Free flight service Wings4Kidz unveiled their newest aircraft in Dubbo on Tuesday, with some very special cargo on board. This was the first time that Dubbo’s Eliza Quinn, 7, and her mother, Fiona, have flown with the aviation charity.
Eliza has Cerebal Palsy and had an appointment with John Hunter Children’s Hospital in Newcastle. What would normally be a days worth of travelling in the car only took an hour in the high performance PC12 Pilatus aircraft.
Thanks to recommendations from friends who have previously used the service, the Quinn’s got in touch with Wings4Kidz pilot and founder Kevin Robinson who organised their trip so that Eliza could see her orthotics specialist.
Fiona and her husband Michael said they had looked into other flight services for seriously ill children before, but that they were never able to access them due to the specific criteria.
“This is the first one we’ve been able to access for Eliza… We didn’t need a doctors certificate or anything like that,” Ms Quinn said.
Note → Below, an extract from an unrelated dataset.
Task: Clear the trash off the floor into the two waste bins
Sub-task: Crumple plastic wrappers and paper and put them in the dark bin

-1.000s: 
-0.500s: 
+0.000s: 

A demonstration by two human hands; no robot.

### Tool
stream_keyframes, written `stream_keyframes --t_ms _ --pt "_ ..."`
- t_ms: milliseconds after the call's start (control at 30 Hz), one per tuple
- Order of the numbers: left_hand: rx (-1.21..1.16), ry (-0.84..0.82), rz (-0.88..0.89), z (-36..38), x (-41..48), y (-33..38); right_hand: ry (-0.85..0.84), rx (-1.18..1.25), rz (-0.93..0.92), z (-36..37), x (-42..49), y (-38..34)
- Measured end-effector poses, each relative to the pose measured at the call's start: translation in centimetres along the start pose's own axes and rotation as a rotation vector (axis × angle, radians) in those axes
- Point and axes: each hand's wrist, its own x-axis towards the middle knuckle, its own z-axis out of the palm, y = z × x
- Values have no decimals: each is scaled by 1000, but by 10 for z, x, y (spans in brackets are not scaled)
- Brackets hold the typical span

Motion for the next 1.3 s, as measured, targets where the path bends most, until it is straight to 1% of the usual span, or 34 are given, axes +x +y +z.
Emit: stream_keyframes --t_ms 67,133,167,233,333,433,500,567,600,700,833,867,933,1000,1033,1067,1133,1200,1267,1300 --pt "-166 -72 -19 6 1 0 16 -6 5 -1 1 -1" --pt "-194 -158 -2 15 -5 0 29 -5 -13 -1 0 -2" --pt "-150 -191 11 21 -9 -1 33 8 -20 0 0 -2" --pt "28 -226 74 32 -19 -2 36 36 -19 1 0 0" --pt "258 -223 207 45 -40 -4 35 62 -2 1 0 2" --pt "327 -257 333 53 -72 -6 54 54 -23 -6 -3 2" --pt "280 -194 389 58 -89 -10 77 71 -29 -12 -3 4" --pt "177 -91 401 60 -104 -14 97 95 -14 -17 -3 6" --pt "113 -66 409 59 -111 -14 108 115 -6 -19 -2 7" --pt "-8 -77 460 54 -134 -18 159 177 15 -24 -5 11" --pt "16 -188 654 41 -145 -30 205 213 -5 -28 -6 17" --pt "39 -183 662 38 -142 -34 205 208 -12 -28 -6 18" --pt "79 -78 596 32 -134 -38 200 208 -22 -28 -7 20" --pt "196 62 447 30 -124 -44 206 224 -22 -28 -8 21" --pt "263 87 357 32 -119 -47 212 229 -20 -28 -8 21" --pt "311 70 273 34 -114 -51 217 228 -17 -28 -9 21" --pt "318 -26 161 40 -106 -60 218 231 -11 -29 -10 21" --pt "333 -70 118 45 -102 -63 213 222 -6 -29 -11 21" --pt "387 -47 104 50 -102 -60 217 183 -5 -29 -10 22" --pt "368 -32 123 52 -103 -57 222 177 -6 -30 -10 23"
“Kevin makes it so easy to get help.. it’s just one less thing to worry about.”
Fiona and Eliza, together with their Wings4Kidz pilots take off from Dubbo airport to Newcastle.
Newcastle based Chairman Jeff McCloy is supporting Wings4Kidz with the PC12 Pilatus aircraft.
The latest aircraft is primarily based at Bankstown airport, and will be used to support families primarily from the Hunter and New England regions to attend essential medical appointments at John Hunter Children’s Hospital Newcastle, and The Children’s Hospital at Westmead.
Wings4Kidz also provides the ground transport from the airport to the hospital and the whole service uses volunteers, with 100 per cent of community donations going to flights, and no administration or wages are incurred.
Charity founder Kevin Robinson has been responsible for over 1000 flights since 2012 and received the Australian of the Year – Local Hero NSW award in 2015 for his work, and Volunteer of the Year NSW 2014
The new aircraft is a very significant and important step forward for the charity, not only in terms of the safety and performance of this aircraft, but also its passenger capacity.
The Quinn’s, plus another family flew on the day firstly for treatment, then home together, all in the one day.
This would normally require two planes, but this newest aircraft can carry 8 passengers on the flight, allowing many more children and families to be helped with this important free service.